═════ Data for the task
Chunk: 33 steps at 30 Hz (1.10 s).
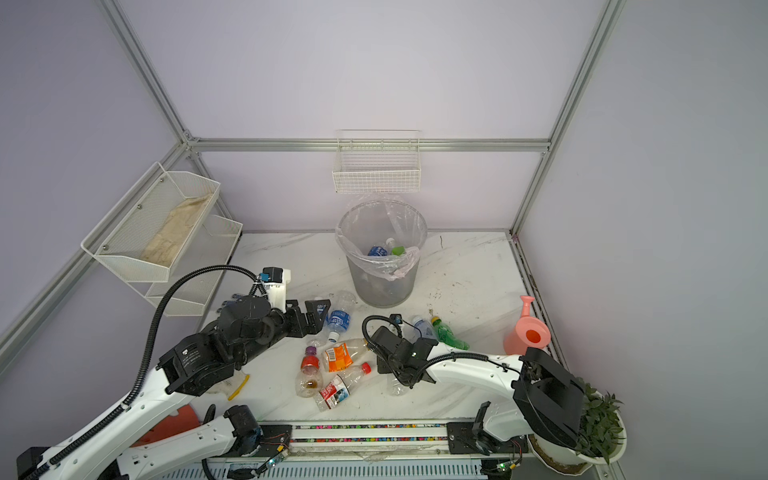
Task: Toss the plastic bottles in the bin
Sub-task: 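Close the right gripper around the blue-label water bottle, then lift the blue-label water bottle with the right gripper and carry it over the bin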
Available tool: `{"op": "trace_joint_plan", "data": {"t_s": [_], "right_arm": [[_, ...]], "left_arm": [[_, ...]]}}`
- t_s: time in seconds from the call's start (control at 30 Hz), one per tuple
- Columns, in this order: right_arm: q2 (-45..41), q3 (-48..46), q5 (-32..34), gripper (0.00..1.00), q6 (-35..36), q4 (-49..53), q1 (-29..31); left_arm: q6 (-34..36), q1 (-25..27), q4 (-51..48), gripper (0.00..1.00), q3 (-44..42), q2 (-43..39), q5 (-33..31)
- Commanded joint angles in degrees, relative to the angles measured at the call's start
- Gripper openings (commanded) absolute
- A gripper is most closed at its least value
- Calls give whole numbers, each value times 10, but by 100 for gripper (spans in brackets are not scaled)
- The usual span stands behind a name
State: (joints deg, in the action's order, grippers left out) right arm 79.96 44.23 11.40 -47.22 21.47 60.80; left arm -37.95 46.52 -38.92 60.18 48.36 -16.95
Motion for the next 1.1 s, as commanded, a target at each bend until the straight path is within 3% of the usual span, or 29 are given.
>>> {"op": "trace_joint_plan", "data": {"t_s": [0.0, 0.43, 0.7, 1.07], "right_arm": [[34, -19, 9, 33, -9, 66, -1], [23, -3, 41, 40, -10, 119, 0], [7, -11, 32, 25, -13, 108, 0], [-77, 32, 38, 6, -1, 124, 1]], "left_arm": [[-2, -3, 4, 100, -19, -10, -9], [-6, -3, 3, 100, -25, -13, -9], [-7, -2, 1, 100, -26, -19, -11], [-9, -2, -1, 100, -30, -23, -12]]}}
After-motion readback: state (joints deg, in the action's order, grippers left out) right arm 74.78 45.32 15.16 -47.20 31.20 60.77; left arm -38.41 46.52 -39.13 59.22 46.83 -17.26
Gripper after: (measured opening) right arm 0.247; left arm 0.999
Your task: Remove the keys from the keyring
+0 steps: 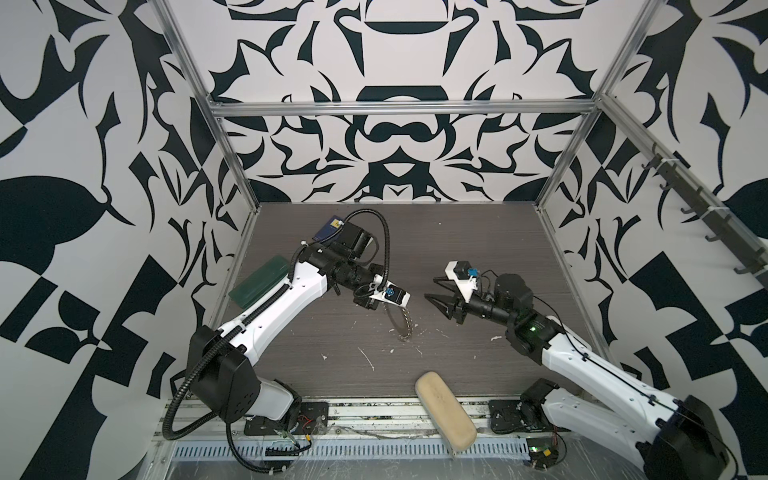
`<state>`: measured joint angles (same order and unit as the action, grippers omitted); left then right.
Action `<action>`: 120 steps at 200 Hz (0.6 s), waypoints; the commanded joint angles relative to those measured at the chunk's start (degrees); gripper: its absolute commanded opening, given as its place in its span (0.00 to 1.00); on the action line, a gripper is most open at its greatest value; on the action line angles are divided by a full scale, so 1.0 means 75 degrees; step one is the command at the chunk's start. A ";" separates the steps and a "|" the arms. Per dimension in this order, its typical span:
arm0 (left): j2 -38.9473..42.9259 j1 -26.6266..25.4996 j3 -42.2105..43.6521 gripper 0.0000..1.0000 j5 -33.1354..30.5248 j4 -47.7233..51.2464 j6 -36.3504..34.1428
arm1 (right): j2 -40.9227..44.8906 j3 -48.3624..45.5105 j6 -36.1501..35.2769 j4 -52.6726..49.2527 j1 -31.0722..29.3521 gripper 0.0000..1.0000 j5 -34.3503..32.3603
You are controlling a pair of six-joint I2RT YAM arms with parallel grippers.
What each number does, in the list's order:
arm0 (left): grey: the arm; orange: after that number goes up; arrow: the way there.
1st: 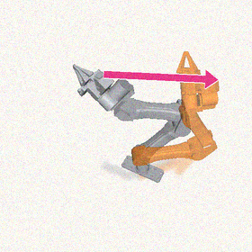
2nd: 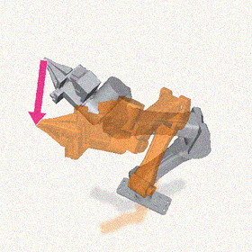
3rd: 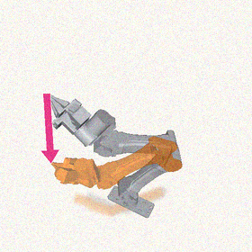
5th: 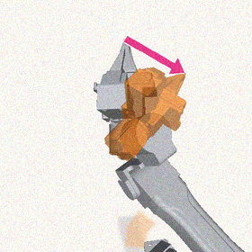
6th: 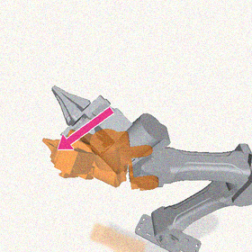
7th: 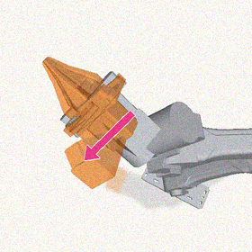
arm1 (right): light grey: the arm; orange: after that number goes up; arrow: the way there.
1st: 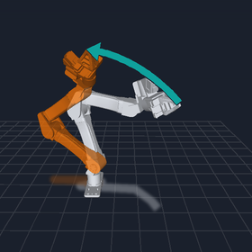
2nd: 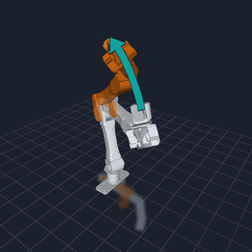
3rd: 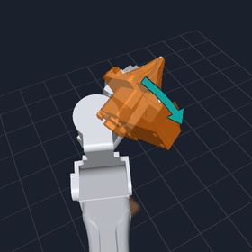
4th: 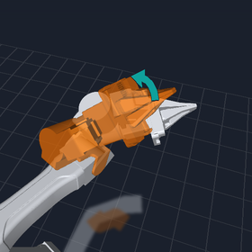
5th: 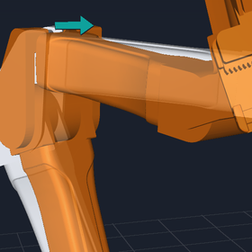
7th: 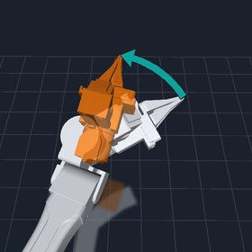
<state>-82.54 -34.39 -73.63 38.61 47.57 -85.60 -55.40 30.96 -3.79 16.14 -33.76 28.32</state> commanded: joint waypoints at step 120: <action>0.0304 0.0113 0.0383 0.00 0.0753 -0.0507 -0.0168 | -0.1297 0.0279 -0.0589 0.1321 -0.1809 0.55 -0.1549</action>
<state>-80.84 -34.30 -70.67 40.99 45.45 -88.09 -65.39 31.00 -8.97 21.96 -45.74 19.75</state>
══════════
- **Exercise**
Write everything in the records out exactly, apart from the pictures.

- **Task answer**
Chunk: 33 steps at 30 Hz (1.10 s).
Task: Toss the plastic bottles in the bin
Sub-task: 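Close the right gripper around the blue-label water bottle, then lift the blue-label water bottle with the right gripper and carry it over the bin
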Available tool: `{"op": "trace_joint_plan", "data": {"t_s": [_], "right_arm": [[_, ...]], "left_arm": [[_, ...]]}}`
- t_s: time in seconds from the call's start (control at 30 Hz), one per tuple
- Columns, in this order: right_arm: q2 (-45..41), q3 (-48..46), q5 (-32..34), gripper (0.00..1.00), q6 (-35..36), q4 (-49..53), q1 (-29..31); left_arm: q6 (-34..36), q1 (-25..27), q4 (-51..48), gripper (0.00..1.00), q3 (-44..42), q2 (-43..39), q5 (-33..31)
- Commanded joint angles in degrees, relative to the angles measured at the call's start
- Gripper openings (commanded) absolute
- A gripper is most closed at its least value
- Calls give whole numbers, each value times 10, but by 100 for gripper (spans in brackets are not scaled)
- The usual span stands behind a name
State: (joints deg, in the action's order, grippers left out) right arm 79.96 44.23 11.40 -47.22 21.47 60.80; left arm -37.95 46.52 -38.92 60.18 48.36 -16.95
Motion for the next 1.1 s, as commanded, a target at each bend until the straight path is within 3% of the usual span, or 29 are given.
>>> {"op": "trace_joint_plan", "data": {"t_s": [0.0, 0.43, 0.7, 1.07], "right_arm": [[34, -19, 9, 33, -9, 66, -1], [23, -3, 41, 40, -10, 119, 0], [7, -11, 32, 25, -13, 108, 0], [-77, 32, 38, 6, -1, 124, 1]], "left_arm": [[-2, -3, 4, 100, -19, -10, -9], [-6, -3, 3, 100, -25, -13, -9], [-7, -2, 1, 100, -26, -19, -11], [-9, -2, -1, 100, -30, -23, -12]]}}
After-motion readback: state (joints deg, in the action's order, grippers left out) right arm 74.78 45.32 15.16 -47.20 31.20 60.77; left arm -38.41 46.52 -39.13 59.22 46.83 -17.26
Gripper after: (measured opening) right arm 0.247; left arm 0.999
Your task: Remove the keys from the keyring
+0 steps: 
`<state>`: measured joint angles (same order and unit as the action, grippers omitted); left then right.
Action `<action>`: 120 steps at 200 Hz (0.6 s), waypoints; the commanded joint angles relative to those measured at the chunk's start (degrees); gripper: its absolute commanded opening, given as its place in its span (0.00 to 1.00); on the action line, a gripper is most open at its greatest value; on the action line angles are divided by a full scale, so 1.0 means 75 degrees; step one is the command at the chunk's start. A ";" separates the steps and a "|" the arms. Per dimension in this order, its typical span:
arm0 (left): j2 -38.9473..42.9259 j1 -26.6266..25.4996 j3 -42.2105..43.6521 gripper 0.0000..1.0000 j5 -33.1354..30.5248 j4 -47.7233..51.2464 j6 -36.3504..34.1428
arm1 (right): j2 -40.9227..44.8906 j3 -48.3624..45.5105 j6 -36.1501..35.2769 j4 -52.6726..49.2527 j1 -31.0722..29.3521 gripper 0.0000..1.0000 j5 -34.3503..32.3603
You are controlling a pair of six-joint I2RT YAM arms with parallel grippers.
What each number does, in the list's order:
arm0 (left): grey: the arm; orange: after that number goes up; arrow: the way there.
1st: 
2nd: 
3rd: 
5th: 
6th: 
7th: 
arm1 (right): light grey: the arm; orange: after that number goes up; arrow: the way there.
1st: 
2nd: 
3rd: 
4th: 
5th: 
7th: 
<state>-82.54 -34.39 -73.63 38.61 47.57 -85.60 -55.40 30.96 -3.79 16.14 -33.76 28.32</state> commanded: joint waypoints at step 120: <action>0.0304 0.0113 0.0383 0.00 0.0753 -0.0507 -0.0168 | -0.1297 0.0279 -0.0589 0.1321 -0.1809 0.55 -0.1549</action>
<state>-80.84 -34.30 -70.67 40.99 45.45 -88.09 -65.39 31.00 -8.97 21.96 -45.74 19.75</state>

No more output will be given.